If you’re saving for your child’s college education, you’re not necessarily locked in to a 529 plan. Matt Becker offers four alternative saving options for college.
Often, the parents I work with feel a tremendous amount of pressure to save for their children’s college education.
It’s a great sentiment. They genuinely care about providing their children with all the opportunity in the world, and they want to be prepared for the rapidly increasing cost of tuition.
In other words, they’re being responsible, caring parents.
But there are downsides to those accounts, too, such as extra taxes and penalties when the money isn’t used for higher education. And unless you’re contributing a large amount of money early in your child’s life, the tax benefits may not even be all that significant.
Besides, contributing to a dedicated college savings account is far from your only choice. There are other options that can be more affordable, and can provide your children with even more opportunity.

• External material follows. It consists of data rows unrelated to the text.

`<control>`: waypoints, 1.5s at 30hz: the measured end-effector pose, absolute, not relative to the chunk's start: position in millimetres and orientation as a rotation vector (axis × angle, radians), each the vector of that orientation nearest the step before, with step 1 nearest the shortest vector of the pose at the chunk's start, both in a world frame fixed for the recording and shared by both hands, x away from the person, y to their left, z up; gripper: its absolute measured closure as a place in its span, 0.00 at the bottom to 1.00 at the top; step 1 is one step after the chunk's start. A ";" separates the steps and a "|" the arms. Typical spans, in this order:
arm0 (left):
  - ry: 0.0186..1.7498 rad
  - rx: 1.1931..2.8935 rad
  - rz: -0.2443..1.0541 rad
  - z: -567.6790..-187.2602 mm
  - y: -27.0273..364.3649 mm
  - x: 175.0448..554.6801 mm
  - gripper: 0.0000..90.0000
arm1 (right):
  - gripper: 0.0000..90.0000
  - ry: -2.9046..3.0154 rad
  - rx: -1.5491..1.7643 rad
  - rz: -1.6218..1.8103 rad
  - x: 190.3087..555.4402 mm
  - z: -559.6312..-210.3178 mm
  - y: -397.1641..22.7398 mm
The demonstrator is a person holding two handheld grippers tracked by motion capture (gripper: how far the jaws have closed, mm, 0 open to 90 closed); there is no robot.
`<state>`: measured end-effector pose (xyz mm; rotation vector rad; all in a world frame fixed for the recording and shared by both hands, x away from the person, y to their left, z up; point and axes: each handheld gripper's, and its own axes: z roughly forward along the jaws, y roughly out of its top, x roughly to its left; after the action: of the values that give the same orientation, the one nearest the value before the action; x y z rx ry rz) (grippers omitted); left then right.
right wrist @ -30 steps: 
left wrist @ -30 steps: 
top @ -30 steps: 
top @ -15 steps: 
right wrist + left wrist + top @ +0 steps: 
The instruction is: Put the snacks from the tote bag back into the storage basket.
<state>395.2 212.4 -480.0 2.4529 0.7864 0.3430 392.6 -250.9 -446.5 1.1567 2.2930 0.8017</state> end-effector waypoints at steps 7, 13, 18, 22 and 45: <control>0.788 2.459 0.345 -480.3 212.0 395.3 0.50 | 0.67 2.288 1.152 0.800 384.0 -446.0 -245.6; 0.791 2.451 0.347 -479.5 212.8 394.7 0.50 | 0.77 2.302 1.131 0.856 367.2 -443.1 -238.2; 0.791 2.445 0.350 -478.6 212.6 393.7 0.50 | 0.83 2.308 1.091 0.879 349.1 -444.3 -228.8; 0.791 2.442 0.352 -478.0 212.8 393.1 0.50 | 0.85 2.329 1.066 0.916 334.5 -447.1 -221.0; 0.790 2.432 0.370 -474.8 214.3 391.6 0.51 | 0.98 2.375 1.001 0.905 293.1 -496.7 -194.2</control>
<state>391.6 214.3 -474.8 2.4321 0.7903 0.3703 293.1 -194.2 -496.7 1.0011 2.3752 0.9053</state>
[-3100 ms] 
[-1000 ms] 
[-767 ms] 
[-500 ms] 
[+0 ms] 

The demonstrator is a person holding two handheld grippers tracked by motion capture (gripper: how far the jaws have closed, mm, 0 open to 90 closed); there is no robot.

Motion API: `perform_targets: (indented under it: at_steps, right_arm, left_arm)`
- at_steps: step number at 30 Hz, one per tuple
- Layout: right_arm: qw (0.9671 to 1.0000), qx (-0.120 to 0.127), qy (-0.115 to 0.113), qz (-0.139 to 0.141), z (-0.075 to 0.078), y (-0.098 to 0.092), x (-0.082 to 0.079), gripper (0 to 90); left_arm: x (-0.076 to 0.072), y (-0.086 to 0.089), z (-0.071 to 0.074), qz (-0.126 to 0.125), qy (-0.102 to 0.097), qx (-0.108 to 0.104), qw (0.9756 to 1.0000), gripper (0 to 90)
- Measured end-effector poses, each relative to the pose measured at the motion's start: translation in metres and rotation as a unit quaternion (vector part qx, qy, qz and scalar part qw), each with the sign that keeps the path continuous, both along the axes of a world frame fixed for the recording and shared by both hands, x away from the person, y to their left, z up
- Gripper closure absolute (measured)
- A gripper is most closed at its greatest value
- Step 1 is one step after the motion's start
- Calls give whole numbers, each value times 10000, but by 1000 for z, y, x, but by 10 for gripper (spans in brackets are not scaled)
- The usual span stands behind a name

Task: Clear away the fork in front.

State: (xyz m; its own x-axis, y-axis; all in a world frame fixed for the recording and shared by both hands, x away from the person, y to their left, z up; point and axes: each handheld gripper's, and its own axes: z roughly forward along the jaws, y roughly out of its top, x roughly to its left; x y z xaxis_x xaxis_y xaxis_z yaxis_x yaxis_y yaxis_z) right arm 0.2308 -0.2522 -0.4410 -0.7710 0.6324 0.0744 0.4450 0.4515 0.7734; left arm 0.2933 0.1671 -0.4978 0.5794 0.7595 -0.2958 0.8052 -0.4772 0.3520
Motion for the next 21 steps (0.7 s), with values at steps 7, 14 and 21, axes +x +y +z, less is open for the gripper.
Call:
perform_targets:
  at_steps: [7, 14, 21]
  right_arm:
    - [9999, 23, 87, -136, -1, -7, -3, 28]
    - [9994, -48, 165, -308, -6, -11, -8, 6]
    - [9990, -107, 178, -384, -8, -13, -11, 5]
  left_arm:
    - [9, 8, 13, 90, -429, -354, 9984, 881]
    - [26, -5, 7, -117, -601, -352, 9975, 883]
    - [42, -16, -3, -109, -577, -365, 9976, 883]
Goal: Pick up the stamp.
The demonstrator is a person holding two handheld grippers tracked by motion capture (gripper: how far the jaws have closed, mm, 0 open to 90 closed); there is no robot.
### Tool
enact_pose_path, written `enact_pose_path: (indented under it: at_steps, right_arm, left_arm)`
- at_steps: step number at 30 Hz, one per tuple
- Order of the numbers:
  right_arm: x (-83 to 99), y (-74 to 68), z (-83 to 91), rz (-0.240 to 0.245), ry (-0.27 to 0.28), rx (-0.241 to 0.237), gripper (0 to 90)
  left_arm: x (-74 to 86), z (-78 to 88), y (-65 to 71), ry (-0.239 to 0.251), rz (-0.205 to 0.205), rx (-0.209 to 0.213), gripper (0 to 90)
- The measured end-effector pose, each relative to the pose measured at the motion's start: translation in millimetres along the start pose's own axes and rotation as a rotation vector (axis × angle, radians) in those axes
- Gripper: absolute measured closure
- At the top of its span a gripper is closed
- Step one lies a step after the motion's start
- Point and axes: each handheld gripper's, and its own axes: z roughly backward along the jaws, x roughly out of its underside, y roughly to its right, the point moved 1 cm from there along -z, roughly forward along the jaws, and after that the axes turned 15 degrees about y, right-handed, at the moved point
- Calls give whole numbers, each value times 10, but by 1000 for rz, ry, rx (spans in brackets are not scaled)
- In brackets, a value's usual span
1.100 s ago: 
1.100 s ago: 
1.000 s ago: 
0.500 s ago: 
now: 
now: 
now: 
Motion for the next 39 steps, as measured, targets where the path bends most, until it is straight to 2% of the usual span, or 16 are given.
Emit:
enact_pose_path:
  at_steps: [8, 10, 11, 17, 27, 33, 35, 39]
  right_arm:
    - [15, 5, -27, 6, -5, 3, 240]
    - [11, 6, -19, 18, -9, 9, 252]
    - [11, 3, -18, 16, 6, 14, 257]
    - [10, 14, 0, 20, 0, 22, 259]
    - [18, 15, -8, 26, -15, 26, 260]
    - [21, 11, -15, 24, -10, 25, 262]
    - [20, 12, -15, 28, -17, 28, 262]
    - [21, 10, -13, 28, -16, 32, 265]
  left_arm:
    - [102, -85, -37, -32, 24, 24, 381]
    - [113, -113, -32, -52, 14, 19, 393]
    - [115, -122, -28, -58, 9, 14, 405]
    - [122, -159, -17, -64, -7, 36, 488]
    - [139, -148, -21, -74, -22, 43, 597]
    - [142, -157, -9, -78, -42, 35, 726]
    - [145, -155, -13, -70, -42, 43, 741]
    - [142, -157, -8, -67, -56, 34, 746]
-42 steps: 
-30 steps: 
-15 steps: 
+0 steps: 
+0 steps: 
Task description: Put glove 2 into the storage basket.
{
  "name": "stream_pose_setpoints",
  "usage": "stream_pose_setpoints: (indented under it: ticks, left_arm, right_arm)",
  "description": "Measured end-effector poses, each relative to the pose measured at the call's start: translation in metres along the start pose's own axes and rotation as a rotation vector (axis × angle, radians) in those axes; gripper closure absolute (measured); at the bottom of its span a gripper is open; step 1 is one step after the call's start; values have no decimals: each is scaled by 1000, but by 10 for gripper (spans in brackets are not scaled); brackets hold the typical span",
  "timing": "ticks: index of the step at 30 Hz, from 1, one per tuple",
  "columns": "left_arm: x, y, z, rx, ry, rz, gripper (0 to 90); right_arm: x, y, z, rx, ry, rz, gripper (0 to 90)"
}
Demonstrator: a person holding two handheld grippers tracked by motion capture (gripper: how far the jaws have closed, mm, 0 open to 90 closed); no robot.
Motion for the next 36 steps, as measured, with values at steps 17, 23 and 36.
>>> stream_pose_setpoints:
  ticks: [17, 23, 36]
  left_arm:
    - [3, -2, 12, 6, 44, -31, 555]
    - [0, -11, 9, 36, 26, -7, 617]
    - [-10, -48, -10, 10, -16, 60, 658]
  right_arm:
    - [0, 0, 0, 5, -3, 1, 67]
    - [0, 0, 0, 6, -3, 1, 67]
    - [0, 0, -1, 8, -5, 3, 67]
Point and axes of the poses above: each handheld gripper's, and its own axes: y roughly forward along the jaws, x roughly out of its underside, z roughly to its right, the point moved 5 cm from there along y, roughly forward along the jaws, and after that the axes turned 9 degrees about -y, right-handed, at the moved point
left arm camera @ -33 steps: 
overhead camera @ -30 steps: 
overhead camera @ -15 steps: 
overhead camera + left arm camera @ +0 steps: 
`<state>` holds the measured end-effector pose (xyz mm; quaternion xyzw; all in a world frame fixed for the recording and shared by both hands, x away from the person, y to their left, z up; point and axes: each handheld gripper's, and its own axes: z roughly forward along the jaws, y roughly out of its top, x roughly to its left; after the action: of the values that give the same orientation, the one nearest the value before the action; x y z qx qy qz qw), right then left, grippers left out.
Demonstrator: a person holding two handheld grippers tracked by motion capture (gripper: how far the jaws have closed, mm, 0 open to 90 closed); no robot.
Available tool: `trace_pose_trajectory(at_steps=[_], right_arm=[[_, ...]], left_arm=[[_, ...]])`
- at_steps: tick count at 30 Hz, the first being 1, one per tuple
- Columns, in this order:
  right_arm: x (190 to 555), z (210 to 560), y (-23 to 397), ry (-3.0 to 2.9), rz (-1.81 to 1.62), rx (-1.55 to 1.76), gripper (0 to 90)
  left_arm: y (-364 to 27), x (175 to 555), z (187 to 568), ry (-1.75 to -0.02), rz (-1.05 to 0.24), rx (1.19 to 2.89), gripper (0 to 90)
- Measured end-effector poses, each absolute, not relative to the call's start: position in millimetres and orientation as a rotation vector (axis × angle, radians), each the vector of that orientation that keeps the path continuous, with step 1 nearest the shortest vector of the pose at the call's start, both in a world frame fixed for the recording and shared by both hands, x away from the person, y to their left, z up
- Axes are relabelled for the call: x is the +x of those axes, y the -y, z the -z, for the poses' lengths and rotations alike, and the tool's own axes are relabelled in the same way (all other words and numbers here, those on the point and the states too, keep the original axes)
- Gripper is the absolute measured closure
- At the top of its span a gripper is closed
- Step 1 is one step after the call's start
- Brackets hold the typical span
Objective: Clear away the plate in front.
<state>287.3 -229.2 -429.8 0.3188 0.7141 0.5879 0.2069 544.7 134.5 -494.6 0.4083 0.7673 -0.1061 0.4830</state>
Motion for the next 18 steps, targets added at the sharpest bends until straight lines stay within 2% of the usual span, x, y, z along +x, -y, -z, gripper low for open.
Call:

Here are four alternatives to consider when saving for college.
1. Contribute to a Regular Investment Account
A regular investment account doesn’t offer any particular tax breaks, but it does have a few significant advantages.
The biggest is that the money is available to invest in your child in any way you’d like, at any time. If your son develops a strong interest in music, art, science, or a particular sport, you can use the money to help him explore it more deeply. If your daughter has an idea for a small business, you can use the money to help fund the initial costs to get her started.
The main point here is that college is only one way to invest in your child’s future. There are many other opportunities to nurture their interests and help them build valuable life skills, and having money in a regular investment allows you to take advantage of them.
And more broadly, this can be accessed at any time for any financial need. Given that goals and circumstances can change quickly, that’s a feature that provides your family with a lot of flexibility and security.
2. Invest in Travel and Experiences
Spending money on experiences like travel is not only one of the best ways to promote general happiness, it’s also a fantastic way to expand your child’s horizons and open her eyes to new possibilities.
We all tend to get a little stuck in our daily routines and the conventions of the world that immediately surrounds us. And that can be limiting.
By purposefully exposing your child to other people and cultures, you help her shed those limitations and find more opportunities to pursue a life that’s both meaningful and fulfilling.
3. Help Your Child Fund a Roth IRA
A Roth IRA can encourage your child’s work ethic and gives her a fantastic head start toward her financial independence.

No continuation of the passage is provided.